Mais pas de corde en vue, et mes copains avaient faim. En revenant du lunch, le volatile était toujours suspendu la tête en bas, dans le même pétrin. Il clignait encore des yeux, alors nous le savions vivant, même s'il était surement affaibli. Il ne se débattait plus. Sous lui, une dizaine de curieux concernés se posaient la même question que moi une heure plus tôt.
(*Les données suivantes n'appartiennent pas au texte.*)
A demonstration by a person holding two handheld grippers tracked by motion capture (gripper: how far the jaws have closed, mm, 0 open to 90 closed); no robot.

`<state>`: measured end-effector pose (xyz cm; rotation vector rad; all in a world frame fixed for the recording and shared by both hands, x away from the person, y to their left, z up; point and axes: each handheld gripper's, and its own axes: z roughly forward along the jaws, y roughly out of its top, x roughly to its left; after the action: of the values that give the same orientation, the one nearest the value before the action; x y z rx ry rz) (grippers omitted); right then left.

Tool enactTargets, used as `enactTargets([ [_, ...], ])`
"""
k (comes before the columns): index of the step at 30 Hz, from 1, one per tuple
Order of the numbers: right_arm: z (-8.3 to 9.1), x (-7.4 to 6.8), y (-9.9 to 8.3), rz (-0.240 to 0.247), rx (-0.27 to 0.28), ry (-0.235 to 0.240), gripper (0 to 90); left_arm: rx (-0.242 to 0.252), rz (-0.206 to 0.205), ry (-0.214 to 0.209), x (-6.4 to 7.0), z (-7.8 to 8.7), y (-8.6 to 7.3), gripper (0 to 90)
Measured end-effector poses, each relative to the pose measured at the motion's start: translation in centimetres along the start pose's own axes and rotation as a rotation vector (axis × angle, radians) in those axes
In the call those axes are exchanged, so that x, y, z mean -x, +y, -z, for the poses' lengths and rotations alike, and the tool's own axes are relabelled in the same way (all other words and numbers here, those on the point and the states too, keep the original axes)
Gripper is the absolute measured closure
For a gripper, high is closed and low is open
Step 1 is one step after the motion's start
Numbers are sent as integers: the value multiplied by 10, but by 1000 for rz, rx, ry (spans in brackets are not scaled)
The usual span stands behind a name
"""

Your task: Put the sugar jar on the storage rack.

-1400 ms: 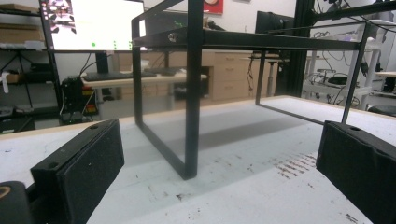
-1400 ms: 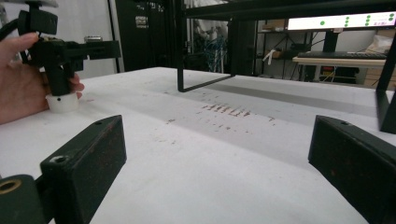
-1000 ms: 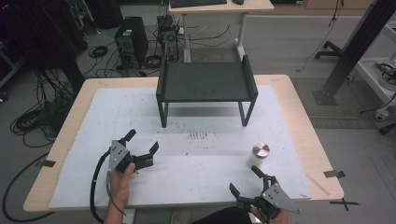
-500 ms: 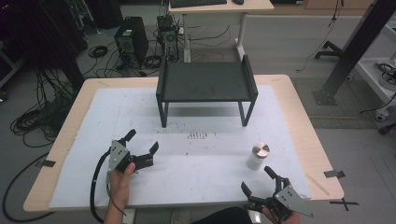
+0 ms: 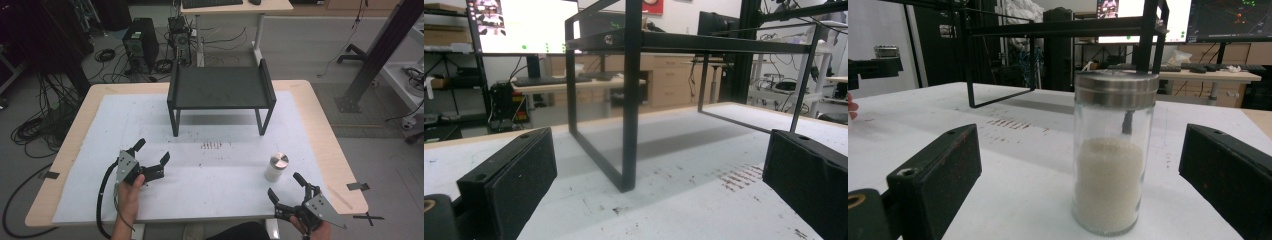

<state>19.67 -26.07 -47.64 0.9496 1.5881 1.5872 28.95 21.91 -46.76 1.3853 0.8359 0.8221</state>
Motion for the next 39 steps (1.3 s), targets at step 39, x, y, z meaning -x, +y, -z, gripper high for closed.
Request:
enactTargets([
  [39, -44, 18, -5, 19, -20, -7, 14, -1, 3, -1, 0, 0, 0, 13],
])
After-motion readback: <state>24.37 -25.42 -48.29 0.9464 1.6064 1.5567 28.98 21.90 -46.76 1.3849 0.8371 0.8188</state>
Cette fois par contre, nous avons essayé plus fort. Certains gars lançaient de grosses branches, touchant parfois la corde. Une fille est allé cherché le numéro de téléphone de UWA (Ugandan Wildlife Authority) que j'ai ensuite appellé dans l'espoir qu'ils aient un service de secours pour animaux en danger. Mais en vain, car aujourd'hui est jour férié en Ouganda, célébrant le 23e anniversaire de l'offensive ayant mené à l'actuel gouvernement Museveni.
J'ai esquissé un plan d'action au cas où l'oiseau se déprendrait et atteindrait le sol, et je l'ai communiqué à tous autour: Il faut piler sur la corde pour éviter que le marabou se sauve avec encore, puis je pourrais m'approcher et couper la corde avec le couteau de l'armée Suisse que Victoria m'a prêté, leplus près possible de la patte. Couteau dans la poche, j'étais prêt.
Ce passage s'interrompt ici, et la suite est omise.